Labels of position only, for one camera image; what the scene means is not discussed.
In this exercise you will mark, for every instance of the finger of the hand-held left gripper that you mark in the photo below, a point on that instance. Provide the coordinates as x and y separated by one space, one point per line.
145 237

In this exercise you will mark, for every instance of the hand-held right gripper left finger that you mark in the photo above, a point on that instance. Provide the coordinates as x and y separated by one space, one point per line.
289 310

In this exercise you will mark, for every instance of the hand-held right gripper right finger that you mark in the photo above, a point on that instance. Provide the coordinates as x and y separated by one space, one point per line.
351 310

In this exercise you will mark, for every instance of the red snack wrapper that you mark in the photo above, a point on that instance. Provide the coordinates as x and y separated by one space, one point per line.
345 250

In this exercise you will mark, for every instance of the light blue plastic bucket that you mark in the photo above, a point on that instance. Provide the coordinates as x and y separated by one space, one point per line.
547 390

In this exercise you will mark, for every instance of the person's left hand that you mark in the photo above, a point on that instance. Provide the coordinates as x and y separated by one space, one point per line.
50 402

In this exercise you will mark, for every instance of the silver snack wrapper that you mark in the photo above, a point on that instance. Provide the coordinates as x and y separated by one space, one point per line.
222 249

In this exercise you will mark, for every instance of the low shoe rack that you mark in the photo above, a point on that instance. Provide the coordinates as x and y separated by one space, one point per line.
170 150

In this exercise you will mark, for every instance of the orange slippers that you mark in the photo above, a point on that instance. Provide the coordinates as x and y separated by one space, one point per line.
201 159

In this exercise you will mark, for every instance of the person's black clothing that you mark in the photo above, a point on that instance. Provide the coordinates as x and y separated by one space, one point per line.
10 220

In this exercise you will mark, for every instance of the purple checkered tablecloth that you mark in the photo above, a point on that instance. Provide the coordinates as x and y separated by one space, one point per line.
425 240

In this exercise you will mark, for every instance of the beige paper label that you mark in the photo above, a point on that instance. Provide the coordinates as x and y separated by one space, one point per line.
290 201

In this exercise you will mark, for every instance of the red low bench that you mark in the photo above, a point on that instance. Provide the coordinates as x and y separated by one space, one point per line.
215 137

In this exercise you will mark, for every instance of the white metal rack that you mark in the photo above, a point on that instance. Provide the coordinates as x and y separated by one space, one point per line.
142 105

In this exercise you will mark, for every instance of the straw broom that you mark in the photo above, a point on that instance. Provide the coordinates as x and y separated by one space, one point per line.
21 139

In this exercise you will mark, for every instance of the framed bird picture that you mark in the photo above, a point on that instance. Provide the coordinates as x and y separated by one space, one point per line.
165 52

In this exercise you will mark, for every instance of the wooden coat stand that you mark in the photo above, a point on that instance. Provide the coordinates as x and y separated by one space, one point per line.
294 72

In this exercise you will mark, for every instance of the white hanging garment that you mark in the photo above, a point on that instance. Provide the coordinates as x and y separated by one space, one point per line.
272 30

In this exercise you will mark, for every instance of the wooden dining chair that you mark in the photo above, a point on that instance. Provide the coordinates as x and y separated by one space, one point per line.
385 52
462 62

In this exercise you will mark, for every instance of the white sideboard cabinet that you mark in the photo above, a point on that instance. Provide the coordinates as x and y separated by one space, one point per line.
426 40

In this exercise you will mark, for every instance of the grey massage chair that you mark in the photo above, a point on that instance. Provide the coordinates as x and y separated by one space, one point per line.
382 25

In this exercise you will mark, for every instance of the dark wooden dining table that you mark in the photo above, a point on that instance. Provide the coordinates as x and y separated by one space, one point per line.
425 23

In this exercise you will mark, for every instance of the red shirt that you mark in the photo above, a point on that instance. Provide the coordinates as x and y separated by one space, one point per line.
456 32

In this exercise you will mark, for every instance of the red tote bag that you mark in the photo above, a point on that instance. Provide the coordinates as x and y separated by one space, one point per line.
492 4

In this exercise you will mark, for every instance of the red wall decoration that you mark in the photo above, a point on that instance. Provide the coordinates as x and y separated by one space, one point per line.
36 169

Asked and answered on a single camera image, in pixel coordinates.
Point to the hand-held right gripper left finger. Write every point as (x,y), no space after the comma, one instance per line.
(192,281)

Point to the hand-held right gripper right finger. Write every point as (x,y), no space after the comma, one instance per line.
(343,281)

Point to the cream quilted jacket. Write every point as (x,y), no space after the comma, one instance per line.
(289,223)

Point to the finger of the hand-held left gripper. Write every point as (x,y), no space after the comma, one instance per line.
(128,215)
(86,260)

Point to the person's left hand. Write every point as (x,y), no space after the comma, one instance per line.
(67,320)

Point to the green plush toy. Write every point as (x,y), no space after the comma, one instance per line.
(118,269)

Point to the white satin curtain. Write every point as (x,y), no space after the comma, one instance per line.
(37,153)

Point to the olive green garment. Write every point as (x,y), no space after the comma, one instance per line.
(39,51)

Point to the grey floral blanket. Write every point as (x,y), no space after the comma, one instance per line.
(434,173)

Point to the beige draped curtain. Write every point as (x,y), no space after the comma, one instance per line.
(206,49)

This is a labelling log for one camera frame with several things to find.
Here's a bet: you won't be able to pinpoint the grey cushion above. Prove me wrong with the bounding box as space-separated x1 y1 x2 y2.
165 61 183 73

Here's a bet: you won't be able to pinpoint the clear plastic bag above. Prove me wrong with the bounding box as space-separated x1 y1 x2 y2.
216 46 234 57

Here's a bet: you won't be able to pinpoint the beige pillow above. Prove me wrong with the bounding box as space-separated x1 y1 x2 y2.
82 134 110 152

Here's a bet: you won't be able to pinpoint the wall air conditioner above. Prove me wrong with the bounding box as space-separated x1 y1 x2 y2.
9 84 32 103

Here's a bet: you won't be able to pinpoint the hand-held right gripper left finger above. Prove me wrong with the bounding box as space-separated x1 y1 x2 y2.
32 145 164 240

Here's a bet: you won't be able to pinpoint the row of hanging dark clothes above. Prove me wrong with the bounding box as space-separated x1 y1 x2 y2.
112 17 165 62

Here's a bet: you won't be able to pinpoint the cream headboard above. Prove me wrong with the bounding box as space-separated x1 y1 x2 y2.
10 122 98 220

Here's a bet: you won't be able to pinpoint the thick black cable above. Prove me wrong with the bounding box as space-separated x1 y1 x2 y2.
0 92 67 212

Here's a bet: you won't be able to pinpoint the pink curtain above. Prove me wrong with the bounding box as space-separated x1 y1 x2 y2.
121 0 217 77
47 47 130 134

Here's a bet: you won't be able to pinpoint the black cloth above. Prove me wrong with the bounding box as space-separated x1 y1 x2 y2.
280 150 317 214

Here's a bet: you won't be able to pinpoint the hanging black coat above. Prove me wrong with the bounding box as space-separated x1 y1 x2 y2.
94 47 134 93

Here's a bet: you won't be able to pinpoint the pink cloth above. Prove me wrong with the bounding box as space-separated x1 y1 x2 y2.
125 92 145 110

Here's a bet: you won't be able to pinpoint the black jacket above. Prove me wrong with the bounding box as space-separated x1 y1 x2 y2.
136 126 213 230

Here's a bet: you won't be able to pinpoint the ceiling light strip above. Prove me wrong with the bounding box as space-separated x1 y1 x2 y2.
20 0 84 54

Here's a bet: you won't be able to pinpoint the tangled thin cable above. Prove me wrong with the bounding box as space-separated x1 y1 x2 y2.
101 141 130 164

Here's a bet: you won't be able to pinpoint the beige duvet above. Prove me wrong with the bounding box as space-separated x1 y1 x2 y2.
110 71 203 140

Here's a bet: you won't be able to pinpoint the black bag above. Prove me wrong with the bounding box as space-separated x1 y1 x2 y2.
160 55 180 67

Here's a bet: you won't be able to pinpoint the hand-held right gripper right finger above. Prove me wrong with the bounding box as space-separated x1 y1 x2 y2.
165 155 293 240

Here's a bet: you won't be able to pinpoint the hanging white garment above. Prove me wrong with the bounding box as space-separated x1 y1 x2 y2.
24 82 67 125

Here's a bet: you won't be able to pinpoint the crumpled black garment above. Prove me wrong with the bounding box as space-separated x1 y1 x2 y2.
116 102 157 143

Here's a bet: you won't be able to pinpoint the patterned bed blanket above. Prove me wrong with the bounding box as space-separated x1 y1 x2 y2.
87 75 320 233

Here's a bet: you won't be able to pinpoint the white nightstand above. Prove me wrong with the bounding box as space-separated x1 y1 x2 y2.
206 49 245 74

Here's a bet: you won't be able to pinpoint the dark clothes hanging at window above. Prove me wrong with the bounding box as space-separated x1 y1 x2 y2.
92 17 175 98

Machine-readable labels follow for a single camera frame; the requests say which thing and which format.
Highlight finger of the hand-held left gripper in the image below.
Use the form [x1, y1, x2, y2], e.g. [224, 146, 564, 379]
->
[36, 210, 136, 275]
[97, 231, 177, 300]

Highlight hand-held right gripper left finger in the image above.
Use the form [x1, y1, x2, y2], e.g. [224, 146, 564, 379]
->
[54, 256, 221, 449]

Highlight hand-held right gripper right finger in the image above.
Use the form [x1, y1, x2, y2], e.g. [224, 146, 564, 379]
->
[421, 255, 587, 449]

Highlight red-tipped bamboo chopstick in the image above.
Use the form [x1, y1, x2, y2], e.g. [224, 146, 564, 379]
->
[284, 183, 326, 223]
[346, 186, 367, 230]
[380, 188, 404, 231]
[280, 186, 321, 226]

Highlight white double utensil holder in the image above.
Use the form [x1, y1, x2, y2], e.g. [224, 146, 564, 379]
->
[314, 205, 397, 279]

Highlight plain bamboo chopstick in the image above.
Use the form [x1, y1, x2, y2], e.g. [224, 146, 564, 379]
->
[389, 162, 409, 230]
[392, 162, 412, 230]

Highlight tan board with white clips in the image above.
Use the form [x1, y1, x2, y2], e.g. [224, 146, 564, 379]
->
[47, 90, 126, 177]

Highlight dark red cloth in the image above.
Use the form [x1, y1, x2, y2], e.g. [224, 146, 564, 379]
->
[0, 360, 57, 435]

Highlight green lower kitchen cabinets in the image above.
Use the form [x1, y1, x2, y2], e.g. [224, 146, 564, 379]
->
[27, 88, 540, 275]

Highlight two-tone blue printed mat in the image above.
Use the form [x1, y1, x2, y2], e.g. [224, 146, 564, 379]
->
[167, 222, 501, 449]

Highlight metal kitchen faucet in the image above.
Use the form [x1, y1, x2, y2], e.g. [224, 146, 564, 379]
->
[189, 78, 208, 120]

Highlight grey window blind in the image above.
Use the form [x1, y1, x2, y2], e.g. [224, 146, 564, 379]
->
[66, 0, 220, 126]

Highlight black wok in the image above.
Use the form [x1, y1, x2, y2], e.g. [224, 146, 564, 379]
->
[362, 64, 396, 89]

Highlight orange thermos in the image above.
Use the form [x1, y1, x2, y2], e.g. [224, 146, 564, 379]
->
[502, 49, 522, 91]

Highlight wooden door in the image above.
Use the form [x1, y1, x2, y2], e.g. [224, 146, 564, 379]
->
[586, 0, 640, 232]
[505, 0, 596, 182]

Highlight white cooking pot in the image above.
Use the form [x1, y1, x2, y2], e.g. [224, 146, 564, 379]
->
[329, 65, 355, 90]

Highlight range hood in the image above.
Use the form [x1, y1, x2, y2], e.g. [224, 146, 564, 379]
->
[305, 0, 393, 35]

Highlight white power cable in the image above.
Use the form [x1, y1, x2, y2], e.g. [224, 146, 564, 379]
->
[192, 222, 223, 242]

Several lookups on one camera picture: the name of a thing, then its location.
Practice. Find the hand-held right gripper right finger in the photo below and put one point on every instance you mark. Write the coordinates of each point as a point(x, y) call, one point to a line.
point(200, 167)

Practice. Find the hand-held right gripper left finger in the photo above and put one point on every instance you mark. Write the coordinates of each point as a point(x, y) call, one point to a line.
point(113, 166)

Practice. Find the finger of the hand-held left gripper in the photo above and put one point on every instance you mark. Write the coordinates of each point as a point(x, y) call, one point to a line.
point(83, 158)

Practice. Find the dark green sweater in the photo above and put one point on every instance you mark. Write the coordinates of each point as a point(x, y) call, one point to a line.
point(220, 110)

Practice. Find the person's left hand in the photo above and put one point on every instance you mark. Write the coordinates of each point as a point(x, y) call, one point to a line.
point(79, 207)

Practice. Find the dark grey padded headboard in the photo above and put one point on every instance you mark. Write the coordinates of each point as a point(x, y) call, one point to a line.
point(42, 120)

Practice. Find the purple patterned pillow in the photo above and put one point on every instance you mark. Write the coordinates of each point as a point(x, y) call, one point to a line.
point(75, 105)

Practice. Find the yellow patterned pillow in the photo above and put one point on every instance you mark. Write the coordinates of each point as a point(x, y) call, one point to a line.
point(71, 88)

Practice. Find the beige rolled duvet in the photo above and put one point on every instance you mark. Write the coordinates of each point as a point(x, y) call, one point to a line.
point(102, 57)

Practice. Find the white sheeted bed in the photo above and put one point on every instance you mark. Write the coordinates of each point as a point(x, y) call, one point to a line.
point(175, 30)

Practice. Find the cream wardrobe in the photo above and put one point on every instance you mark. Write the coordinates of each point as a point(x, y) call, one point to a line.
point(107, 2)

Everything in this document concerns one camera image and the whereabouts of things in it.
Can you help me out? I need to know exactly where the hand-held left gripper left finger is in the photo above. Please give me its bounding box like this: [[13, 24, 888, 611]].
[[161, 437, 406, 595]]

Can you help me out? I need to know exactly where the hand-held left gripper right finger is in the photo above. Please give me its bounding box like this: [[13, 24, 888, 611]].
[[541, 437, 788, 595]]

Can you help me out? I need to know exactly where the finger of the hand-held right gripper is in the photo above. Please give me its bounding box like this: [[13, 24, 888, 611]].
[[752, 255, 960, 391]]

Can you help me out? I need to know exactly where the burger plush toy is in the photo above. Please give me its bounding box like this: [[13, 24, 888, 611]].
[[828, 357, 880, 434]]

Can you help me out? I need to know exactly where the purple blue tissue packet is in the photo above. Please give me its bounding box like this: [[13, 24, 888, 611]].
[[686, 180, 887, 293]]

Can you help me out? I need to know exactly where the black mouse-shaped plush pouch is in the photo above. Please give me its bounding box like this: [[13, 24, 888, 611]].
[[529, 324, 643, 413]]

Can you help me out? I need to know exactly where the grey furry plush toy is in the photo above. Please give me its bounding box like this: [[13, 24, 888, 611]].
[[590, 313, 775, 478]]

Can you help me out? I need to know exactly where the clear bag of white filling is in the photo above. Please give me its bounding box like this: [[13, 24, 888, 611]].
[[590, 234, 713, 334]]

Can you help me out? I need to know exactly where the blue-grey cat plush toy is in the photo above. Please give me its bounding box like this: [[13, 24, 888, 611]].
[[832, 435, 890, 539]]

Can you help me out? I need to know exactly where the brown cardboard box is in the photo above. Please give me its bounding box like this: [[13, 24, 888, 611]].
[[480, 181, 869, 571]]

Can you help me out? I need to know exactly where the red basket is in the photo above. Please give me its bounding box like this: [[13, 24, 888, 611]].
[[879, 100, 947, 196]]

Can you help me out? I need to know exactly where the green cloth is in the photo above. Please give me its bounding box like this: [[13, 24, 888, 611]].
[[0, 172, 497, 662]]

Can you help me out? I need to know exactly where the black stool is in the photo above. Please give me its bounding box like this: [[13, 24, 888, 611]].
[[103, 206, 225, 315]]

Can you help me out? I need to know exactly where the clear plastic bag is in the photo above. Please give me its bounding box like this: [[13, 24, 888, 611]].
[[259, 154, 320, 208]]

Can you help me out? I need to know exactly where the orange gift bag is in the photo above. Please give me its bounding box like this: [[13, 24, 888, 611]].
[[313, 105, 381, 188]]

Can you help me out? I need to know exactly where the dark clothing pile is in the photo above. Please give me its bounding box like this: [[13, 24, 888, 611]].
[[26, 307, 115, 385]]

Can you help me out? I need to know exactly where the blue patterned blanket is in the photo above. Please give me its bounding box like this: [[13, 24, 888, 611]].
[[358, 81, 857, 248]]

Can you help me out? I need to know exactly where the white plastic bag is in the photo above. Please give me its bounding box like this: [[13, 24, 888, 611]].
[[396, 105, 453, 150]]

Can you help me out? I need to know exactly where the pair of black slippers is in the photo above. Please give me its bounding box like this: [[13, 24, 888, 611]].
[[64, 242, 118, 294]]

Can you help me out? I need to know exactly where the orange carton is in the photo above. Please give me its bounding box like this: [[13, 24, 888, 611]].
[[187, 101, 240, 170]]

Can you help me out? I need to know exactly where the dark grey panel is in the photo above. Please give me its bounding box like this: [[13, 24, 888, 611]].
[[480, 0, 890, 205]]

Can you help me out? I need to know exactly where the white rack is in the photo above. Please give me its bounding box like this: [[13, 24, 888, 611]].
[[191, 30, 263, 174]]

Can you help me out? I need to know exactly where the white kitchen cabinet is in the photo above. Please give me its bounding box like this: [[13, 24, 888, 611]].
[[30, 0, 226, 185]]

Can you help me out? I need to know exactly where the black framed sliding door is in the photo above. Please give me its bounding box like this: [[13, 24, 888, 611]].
==========
Task requirements >> Your task is to transcribe the line containing "the white kitchen" and every line after it, through the last line of the data, exactly as written and with nothing more.

Answer for this exercise >>
Can you help me out? I need to know exactly where the white kitchen cabinet is in the photo above. Please give me its bounding box like this: [[13, 24, 888, 611]].
[[30, 0, 226, 185]]

Can you help me out? I need to know exactly where the black framed sliding door is in the photo above. Please give me its bounding box like this: [[13, 24, 888, 611]].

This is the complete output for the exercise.